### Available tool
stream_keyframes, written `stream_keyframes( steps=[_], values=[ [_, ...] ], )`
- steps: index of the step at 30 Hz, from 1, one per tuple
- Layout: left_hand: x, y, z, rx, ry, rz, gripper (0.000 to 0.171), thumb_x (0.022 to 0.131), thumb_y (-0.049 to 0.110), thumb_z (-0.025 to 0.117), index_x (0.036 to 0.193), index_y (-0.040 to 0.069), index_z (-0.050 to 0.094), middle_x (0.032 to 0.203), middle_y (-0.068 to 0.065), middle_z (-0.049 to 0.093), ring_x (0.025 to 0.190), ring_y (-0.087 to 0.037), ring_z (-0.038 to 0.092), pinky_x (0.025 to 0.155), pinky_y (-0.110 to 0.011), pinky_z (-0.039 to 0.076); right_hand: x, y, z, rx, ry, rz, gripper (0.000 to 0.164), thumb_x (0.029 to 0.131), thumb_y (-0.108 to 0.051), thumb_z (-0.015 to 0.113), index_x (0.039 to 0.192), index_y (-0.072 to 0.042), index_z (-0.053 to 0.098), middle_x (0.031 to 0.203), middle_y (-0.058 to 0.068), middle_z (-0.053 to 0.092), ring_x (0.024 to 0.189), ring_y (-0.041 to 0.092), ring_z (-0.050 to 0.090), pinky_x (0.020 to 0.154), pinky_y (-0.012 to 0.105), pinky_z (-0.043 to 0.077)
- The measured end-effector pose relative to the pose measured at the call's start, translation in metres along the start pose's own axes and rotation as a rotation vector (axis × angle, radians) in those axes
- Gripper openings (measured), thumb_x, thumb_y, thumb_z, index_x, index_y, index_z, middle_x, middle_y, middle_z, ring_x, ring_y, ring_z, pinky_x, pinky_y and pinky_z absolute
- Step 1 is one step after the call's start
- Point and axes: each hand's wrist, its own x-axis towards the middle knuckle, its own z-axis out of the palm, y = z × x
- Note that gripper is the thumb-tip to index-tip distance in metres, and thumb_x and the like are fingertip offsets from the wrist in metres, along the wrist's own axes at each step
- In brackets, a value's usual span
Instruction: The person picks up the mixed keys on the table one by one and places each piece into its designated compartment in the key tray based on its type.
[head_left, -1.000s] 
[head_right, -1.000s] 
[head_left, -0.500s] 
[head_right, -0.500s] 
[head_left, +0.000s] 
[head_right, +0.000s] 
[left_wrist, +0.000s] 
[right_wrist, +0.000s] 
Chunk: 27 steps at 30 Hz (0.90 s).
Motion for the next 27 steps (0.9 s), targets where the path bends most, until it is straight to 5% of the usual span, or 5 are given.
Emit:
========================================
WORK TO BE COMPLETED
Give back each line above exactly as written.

OUTPUT
### Available tool
stream_keyframes, written `stream_keyframes( steps=[_], values=[ [_, ...] ], )`
- steps: index of the step at 30 Hz, from 1, one per tuple
- Layout: left_hand: x, y, z, rx, ry, rz, gripper (0.000 to 0.171), thumb_x (0.022 to 0.131), thumb_y (-0.049 to 0.110), thumb_z (-0.025 to 0.117), index_x (0.036 to 0.193), index_y (-0.040 to 0.069), index_z (-0.050 to 0.094), middle_x (0.032 to 0.203), middle_y (-0.068 to 0.065), middle_z (-0.049 to 0.093), ring_x (0.025 to 0.190), ring_y (-0.087 to 0.037), ring_z (-0.038 to 0.092), pinky_x (0.025 to 0.155), pinky_y (-0.110 to 0.011), pinky_z (-0.039 to 0.076); right_hand: x, y, z, rx, ry, rz, gripper (0.000 to 0.164), thumb_x (0.029 to 0.131), thumb_y (-0.108 to 0.051), thumb_z (-0.015 to 0.113), index_x (0.039 to 0.192), index_y (-0.072 to 0.042), index_z (-0.053 to 0.098), middle_x (0.031 to 0.203), middle_y (-0.058 to 0.068), middle_z (-0.053 to 0.092), ring_x (0.024 to 0.189), ring_y (-0.041 to 0.092), ring_z (-0.050 to 0.090), pinky_x (0.020 to 0.154), pinky_y (-0.012 to 0.105), pinky_z (-0.043 to 0.077)
- The measured end-effector pose relative to the pose measured at the call's start, translation in metres along the start pose's own axes and rotation as a rotation vector (axis × angle, radians) in those axes
- Gripper openings (measured), thumb_x, thumb_y, thumb_z, index_x, index_y, index_z, middle_x, middle_y, middle_z, ring_x, ring_y, ring_z, pinky_x, pinky_y and pinky_z absolute
- Step 1 is one step after the call's start
- Point and axes: each hand's wrist, its own x-axis towards the middle knuckle, its own z-axis out of the palm, y = z × x
- Note that gripper is the thumb-tip to index-tip distance in metres, and thumb_x and the like are fingertip offsets from the wrist in metres, along the wrist's own axes at each step
- In brackets, a value's usual span
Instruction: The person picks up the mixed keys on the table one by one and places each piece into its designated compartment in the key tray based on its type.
[head_left, -1.000s] 
[head_right, -1.000s] 
[head_left, -0.500s] 
[head_right, -0.500s] 
[head_left, +0.000s] 
[head_right, +0.000s] 
[left_wrist, +0.000s] 
[right_wrist, +0.000s] 
Chunk: 27 steps at 30 Hz (0.90 s).
Motion for the next 27 steps (0.9 s), targets where the path bends most, until it is straight to 5% of the usual span, or 5 are given.
Emit:

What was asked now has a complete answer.